*****
Seperti yang dijanjikannya, keesokan harinya, Soso mengunjungi tempat Tuan Zakaria. Tempatnya agak jauh di sebelah utara Stasiun Tiflis. Tapi begitu masuk, ia menemukan hal yang sangat menakjubkan baginya. Ada sebuah bangunan besar yang ternyata digunakan untuk percetakan. Beberapa orang pekerja tampak sedang memindahkan gulungan-gulungan kertas. Soso bertanya pada mereka. Ia lalu ditunjukkan ruangan tempat Tuan Zakaria.
Lelaki ramah itu langsung menyambutnya. Ia tampak sedang mengamati lembaran-lembaran kertas yang mungkin baru dicetaknya. "Masuk anak muda, duduklah..."
"Maaf mengganggu kesibukannya, Tuan," kata Soso.
"Ndak apa-apa, ini pekerjaan biasa..." jawabnya. "Kau mencari tulisannya orang Rusia itu ya? Sudah kusiapkan itu. Duduk saja dulu kalau kau punya waktu luang..."
"Tentu saja Tuan, waktu istirahat saya masih cukup lama," jawab Soso sambil melongok kertas-kertas yang terserak itu. "Apakah itu buku yang Tuan cetak di sini?"
"Iya, ini sastra Georgia," jawab Tuan Zakaria. "Rencananya akan dibawa ke Adjara dan Samtskhe[1]..."
"Apakah peminat sastra di sana tinggi, Tuan?"
Tuan Zakaria menggeleng, "Sebaliknya. Sangat rendah," jawabnya. "Kau tahulah anak muda, Adjara dan Samtskhe adalah orang-orang Georgia yang terlupakan, terutama sejak dikuasai Otoman dan sebagian mereka menjadi muslim. Sebagai orang Georgia mereka sudah lama tak lagi merasa seperti itu karena perbedaan agamanya. Mungkin kalau ditanya, mereka maunya ya bergabung dengan Otoman..."

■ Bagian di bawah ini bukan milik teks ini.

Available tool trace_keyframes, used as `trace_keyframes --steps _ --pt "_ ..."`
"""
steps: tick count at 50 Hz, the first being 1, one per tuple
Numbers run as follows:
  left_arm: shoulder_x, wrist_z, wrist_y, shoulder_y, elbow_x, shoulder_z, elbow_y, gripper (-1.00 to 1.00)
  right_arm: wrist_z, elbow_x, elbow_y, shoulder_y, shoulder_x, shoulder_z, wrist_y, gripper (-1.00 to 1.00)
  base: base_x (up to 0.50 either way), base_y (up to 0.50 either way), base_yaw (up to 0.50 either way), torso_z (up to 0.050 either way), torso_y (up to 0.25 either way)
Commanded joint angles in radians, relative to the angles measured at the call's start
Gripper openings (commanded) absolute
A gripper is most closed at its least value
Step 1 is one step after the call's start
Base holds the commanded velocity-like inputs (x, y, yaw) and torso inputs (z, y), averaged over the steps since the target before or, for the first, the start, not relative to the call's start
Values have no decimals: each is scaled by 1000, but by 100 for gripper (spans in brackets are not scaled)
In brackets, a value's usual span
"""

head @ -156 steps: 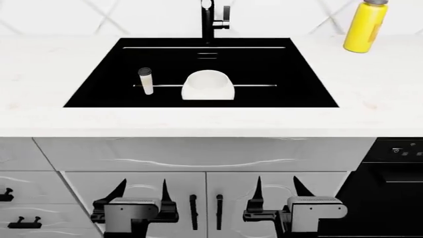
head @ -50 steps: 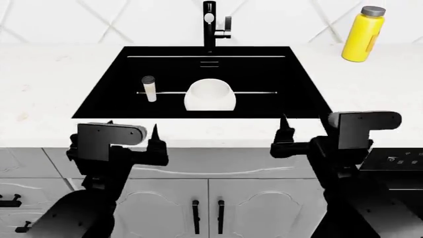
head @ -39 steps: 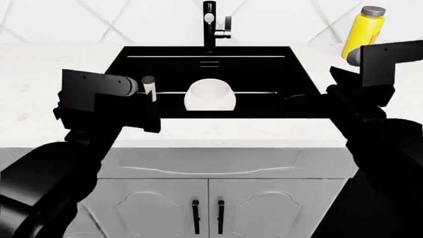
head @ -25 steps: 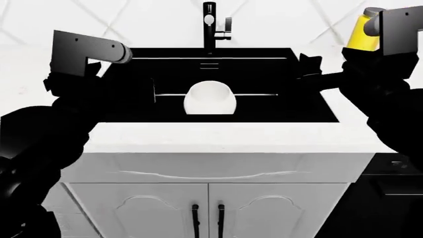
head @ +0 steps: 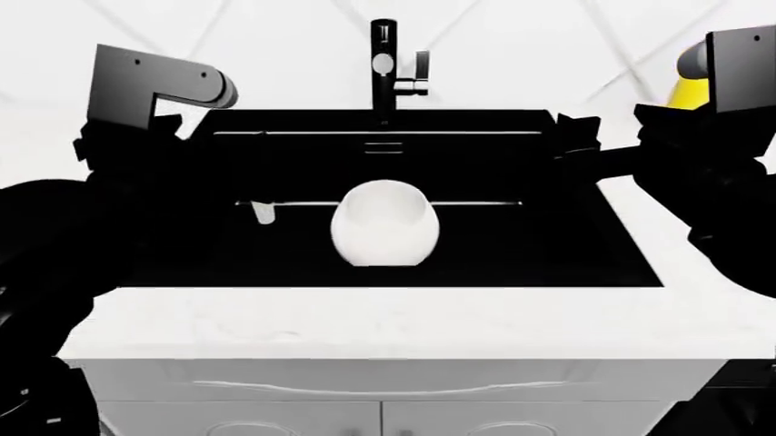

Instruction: Pick the cup and bowl from the sink and place them on the counter for drying.

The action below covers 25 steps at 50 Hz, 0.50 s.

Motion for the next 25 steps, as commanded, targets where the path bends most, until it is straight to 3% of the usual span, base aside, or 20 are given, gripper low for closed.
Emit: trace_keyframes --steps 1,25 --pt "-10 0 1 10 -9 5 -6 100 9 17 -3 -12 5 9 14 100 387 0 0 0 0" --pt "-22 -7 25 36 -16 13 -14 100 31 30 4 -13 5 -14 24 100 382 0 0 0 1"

"Aku juga dulu berpikir begitu," lanjutnya. "Ayahku Georgia asli yang leluhurnya sudah lama menjadi muslim, sementara ibuku orang Turk. Aku juga terlahir sebagai Muslim, meski yah, entahlah apakah aku muslim yang baik atau tidak. Yang jelas, aku masih merasa sebagai orang Georgia, apapun agamaku. Karena itulah, aku mencoba menyebarkan sastra Georgia kepada mereka agar tetap merasa menjadi orang Georgia meskipun muslim.."
Soso mengangguk-angguk. Ia kagum dengan hal itu. "Bagaimana Tuan bisa menggeluti dunia percetakan ini?"